Type out every line below exactly as it reads.

____________

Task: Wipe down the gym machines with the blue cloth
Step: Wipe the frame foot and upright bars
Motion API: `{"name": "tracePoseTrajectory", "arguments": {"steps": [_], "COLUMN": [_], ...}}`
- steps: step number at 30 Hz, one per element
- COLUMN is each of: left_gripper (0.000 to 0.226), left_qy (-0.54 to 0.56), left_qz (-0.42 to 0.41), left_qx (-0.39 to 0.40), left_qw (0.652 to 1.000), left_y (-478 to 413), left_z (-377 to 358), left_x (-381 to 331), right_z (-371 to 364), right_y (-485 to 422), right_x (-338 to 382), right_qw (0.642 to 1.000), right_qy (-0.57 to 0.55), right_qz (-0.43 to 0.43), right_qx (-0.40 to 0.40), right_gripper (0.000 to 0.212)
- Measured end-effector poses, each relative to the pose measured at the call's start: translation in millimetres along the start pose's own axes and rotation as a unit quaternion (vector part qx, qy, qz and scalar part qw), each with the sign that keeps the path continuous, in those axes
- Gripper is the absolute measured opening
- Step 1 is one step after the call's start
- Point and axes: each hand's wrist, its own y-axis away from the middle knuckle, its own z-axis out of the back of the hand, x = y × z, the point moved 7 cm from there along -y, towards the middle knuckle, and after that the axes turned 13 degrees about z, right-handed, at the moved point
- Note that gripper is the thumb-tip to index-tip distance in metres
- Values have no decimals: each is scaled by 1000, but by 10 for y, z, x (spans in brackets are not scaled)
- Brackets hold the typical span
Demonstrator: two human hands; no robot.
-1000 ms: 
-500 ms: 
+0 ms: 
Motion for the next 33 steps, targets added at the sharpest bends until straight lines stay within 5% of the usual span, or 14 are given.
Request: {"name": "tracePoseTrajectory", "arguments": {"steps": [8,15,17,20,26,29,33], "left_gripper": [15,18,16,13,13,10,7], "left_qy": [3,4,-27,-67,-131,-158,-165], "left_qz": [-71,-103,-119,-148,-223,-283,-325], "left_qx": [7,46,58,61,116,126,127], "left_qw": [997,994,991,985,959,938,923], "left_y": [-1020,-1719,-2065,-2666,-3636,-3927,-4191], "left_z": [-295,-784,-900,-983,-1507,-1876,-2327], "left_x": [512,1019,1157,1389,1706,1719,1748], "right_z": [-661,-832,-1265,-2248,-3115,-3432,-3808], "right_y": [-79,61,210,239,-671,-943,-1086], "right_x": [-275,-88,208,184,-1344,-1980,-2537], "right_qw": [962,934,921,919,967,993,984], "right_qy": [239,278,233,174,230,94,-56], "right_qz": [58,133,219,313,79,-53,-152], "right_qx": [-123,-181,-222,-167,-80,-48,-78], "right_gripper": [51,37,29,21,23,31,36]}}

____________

* **Response box**:
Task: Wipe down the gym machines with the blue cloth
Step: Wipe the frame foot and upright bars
Motion API: `{"name": "tracePoseTrajectory", "arguments": {"steps": [_], "COLUMN": [_], ...}}`
- steps: step number at 30 Hz, one per element
- COLUMN is each of: left_gripper (0.000 to 0.226), left_qy (-0.54 to 0.56), left_qz (-0.42 to 0.41), left_qx (-0.39 to 0.40), left_qw (0.652 to 1.000), left_y (-478 to 413), left_z (-377 to 358), left_x (-381 to 331), right_z (-371 to 364), right_y (-485 to 422), right_x (-338 to 382), right_qw (0.642 to 1.000), right_qy (-0.57 to 0.55), right_qz (-0.43 to 0.43), right_qx (-0.40 to 0.40), right_gripper (0.000 to 0.212)
- Measured end-effector poses, each relative to the pose measured at the call's start: translation in millimetres along the start pose's own axes and rotation as a unit quaternion (vector part qx, qy, qz and scalar part qw), each with the sign that keeps the path continuous, in those axes
- Gripper is the absolute measured opening
- Step 1 is one step after the call's start
- Point and axes: each hand's wrist, its own y-axis away from the middle knuckle, its own z-axis out of the back of the hand, x = y × z, the point moved 7 cm from there along -y, towards the middle knuckle, and after that the axes turned 13 degrees about z, right-handed, at the moved point
- Note that gripper is the thumb-tip to index-tip distance in metres
- Values have no decimals: each is scaled by 1000, but by 10 for y, z, x (spans in brackets are not scaled)
- Brackets hold the typical span
Demonstrator: two human hands; no robot.
-1000 ms: 
-500 ms: 
+0 ms: 
Motion for the next 33 steps, targets added at the sharpest bends until straight lines stay within 5% of the usual span, or 14 are given.
Request: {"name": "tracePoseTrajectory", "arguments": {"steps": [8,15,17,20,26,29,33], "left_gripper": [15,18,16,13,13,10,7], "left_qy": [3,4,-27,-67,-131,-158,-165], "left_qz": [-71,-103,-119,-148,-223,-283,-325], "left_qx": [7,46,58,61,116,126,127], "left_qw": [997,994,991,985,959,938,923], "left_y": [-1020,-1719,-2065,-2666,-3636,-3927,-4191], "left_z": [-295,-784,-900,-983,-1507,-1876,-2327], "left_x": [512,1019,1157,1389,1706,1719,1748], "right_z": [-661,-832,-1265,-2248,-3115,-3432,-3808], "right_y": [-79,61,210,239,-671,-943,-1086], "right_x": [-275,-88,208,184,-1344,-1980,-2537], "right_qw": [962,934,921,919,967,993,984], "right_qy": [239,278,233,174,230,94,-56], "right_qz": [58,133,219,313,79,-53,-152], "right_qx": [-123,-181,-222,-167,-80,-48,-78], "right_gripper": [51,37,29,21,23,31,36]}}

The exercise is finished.